The exhibition begins solidly enough in a hallway contrasting bold and savagely disparate monuments to Figurative Painting. Two paintings by Resika, one a scalding proclamation of light, color and the nude (oddly titled Dark Lady), the other a glowing, sensual ode to women, boats and life in general, calmly confront the searing mad gallop of Georges’ Battle Eternal with its tumult of cool chromatic greys turning white ice cold as they impact violently with the sun.
The exhibition that follows buoyantly occupies every floor of this hive-like museum and at every turn, every ascent to another floor, one of the Seven has his moment. Such is the extent of works exhibited that this reviewer shall confine himself to several conclusions made relative to each artists’ body of work as a whole, citing several pieces as specific springboards for those remarks.

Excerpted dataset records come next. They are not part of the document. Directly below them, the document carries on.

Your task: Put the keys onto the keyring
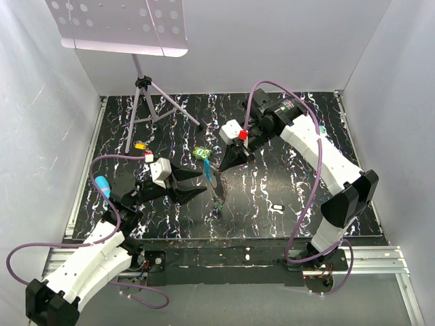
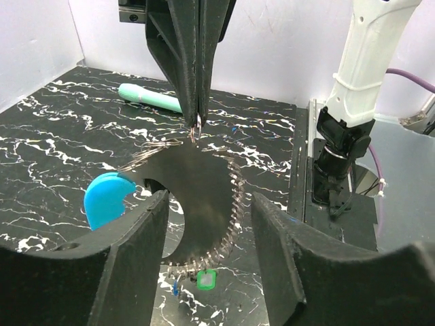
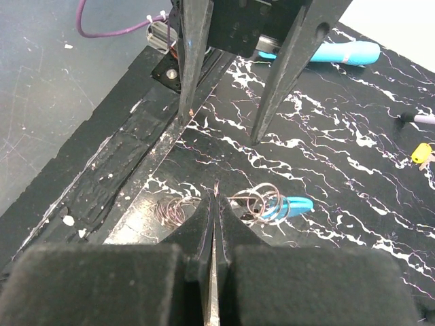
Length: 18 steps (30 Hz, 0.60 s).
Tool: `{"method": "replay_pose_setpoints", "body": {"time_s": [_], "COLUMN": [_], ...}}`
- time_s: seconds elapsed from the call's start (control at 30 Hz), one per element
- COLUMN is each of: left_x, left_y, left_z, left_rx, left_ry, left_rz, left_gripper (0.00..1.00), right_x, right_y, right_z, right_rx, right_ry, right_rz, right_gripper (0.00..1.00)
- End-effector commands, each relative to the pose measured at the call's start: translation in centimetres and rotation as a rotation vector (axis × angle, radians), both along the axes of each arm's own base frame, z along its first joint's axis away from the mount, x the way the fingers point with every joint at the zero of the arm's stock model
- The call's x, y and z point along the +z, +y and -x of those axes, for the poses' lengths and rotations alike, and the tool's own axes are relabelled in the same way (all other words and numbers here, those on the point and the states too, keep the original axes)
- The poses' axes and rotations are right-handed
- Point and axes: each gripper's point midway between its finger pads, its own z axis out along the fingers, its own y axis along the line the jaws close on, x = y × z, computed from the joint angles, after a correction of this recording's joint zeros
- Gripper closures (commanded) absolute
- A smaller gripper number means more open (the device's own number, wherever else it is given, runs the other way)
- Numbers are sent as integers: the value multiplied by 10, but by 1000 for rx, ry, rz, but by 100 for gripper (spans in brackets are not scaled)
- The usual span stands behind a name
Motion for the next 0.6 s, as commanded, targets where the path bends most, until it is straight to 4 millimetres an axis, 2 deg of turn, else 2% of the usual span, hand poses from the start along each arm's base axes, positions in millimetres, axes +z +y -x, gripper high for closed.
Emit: {"method": "replay_pose_setpoints", "body": {"time_s": [0.0,0.57], "left_x": [25,28], "left_y": [-5,-25], "left_z": [0,-12], "left_rx": [10,16], "left_ry": [-55,-105], "left_rz": [42,14], "left_gripper": [52,63], "right_x": [11,12], "right_y": [-18,-13], "right_z": [37,41], "right_rx": [31,40], "right_ry": [150,186], "right_rz": [41,38], "right_gripper": [99,99]}}
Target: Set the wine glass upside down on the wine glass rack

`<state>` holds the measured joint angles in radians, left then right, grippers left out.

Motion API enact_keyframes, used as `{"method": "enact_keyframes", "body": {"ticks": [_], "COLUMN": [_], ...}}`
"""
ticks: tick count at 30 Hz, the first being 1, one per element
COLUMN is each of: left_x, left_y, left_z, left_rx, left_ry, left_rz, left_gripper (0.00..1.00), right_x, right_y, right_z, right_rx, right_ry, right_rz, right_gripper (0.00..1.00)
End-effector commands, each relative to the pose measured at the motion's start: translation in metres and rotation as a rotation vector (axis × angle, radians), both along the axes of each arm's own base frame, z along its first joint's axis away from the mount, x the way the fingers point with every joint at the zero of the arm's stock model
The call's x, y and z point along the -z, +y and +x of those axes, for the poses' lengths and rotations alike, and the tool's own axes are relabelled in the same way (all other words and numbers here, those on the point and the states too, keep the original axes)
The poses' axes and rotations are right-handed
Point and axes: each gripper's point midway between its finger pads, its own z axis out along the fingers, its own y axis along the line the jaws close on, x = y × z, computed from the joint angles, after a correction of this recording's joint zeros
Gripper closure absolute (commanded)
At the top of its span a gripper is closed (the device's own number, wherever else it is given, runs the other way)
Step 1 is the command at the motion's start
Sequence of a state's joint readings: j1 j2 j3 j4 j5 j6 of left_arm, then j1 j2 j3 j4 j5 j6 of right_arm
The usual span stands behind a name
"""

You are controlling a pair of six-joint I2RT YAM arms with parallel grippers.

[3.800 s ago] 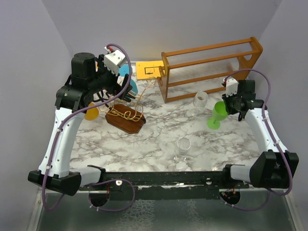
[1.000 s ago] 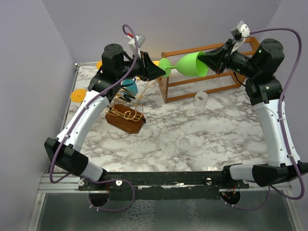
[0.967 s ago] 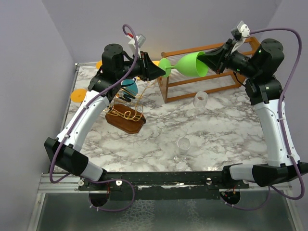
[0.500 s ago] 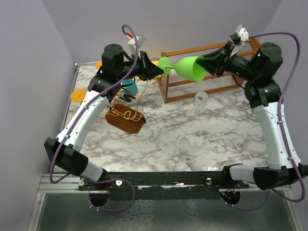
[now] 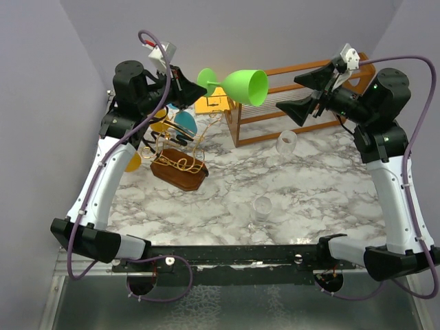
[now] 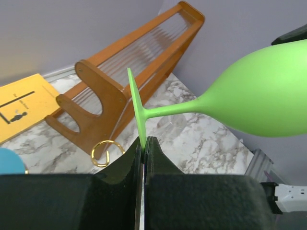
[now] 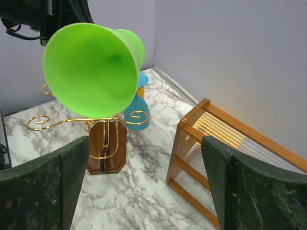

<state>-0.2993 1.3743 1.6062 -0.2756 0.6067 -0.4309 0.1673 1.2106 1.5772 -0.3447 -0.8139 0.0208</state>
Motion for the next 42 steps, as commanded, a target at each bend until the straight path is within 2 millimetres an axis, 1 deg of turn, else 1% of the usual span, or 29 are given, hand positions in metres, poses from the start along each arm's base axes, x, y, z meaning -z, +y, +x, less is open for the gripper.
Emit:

A fine selection of Leland Bells on the first landing quickly sobers the viewer after that initial colossal duel between Resika and Georges below. Bell quickly establishes himself as a more restrained master. The effect of the work is not to visually slam into, but rather to, with assuredness and insistence, overpower the viewer with the acuity of the pictorial construction. These paintings read as finely constructed poems, each with a lyrical structure that throbs beneath the surface and that the viewer is convinced is comprehensible and decipherable, yet which remains always just beyond reach. Artists delight in finding hidden rhythms and compositional lines that knit the forms together, positive and negative forms that intrigue and delight, color harmonies that are skillfully, willfully nuanced. And Bell is the height of such maneuvers. Yet enriching as it is to find and understand these intricacies of construction, what Bell offers is beyond such analysis and his work seethes with a higher poetics, much as a great fugue by Bach. Glenn Gould once illustrated how simple it was, in the end, to construct a fugue. However, as he gravely pointed out, a great composer of fugues, such as Bach, raised the common elements of construction by distilling those means through a finely tuned and deeply resonant temperament, thus elevating the piece from an exercise to an art form. The Bells are such profoundly conceived fugues in paint. A relatively early work, Croquet Party (1965), with its playful yet astute dismantling and juxtaposition of the color planes, already hints at the austerity of the works to come. Morning II (1978-81) reveals itself as a solid edifice of subtle pictorial devices. The lower quadrant itself reveals a wonder of invention in terms of rhythmic form: the ‘three’ legs of the slate colored cat; the Balthusian space between the woman’s foot; the dead bird that wields that scimitar of a sienna wing and the angled pillar of the combined front paws of the disinterested cat! Has a woman’s flank ever been so deliciously contrasted yet betrothed with the swelling tide of a man’s upper arm? The guillotine of ice blue slices but does not threaten, so carefully is it assuaged and distant on its respectful distant plane.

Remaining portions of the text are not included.